Earlier in the debate, Trump said, "no one respects women more than I do," a claim he often makes.
Sexual Misconduct Returns
Trump denied at the debate that he engaged in any sexual misconduct, after nine women have accused him of doing so in the last 10 days.
"I didn't even apologize to my wife who is sitting right here because I didn't do anything," he said.
He said he believed that Clinton's campaign had gotten the women to step forward together at a politically opportune time.
Clinton said his response to the allegations was to mock the appearance of his accusers, saying they were not attractive enough or not his first choice.
"Donald thinks belittling women makes him bigger," she said.
Trump pivoted to a charge that Clinton had illegally destroyed emails on her private server.

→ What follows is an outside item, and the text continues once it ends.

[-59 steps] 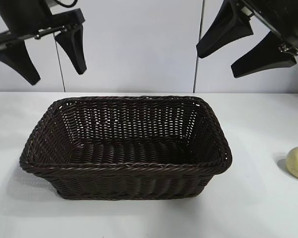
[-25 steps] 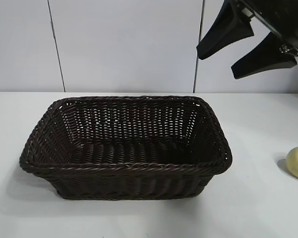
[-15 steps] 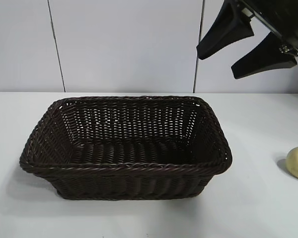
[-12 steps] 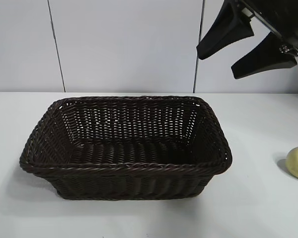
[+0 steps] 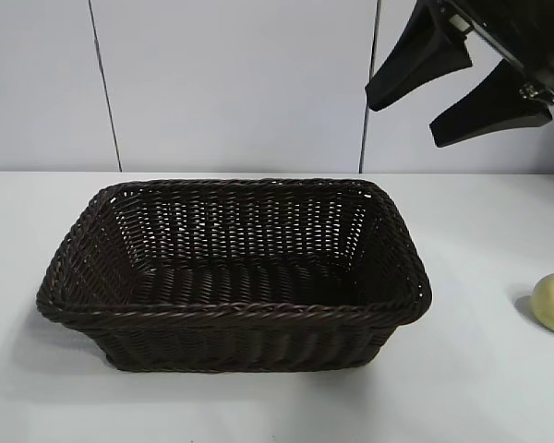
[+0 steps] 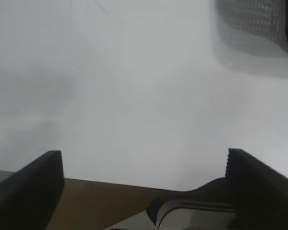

Clinton, for her part, avoided a question about whether what her husband had done was worse.
'We Need a Wall'
Trump promoted one of his biggest selling points: building a wall on the U.S.-Mexico border, which he has said Mexico would pay for. Drugs are flowing across the border, he argued, and he said he would stop it by sending drug dealers back.
"We have some bad hombres here," Trump said.
Clinton responded that when Trump met with the Mexican president, Enrique Pena Nieto, he failed to raise the issue at all.
"He choked," she said.
Wallace asked Clinton about a speech that she had made to a Brazilian bank in which she dreamed of open borders — to which Clinton responded that she was talking about energy and an electric grid.
In a tit for tat, Trump taunted Clinton with wanting a wall but failing to get one built because, he said, she never got anything done.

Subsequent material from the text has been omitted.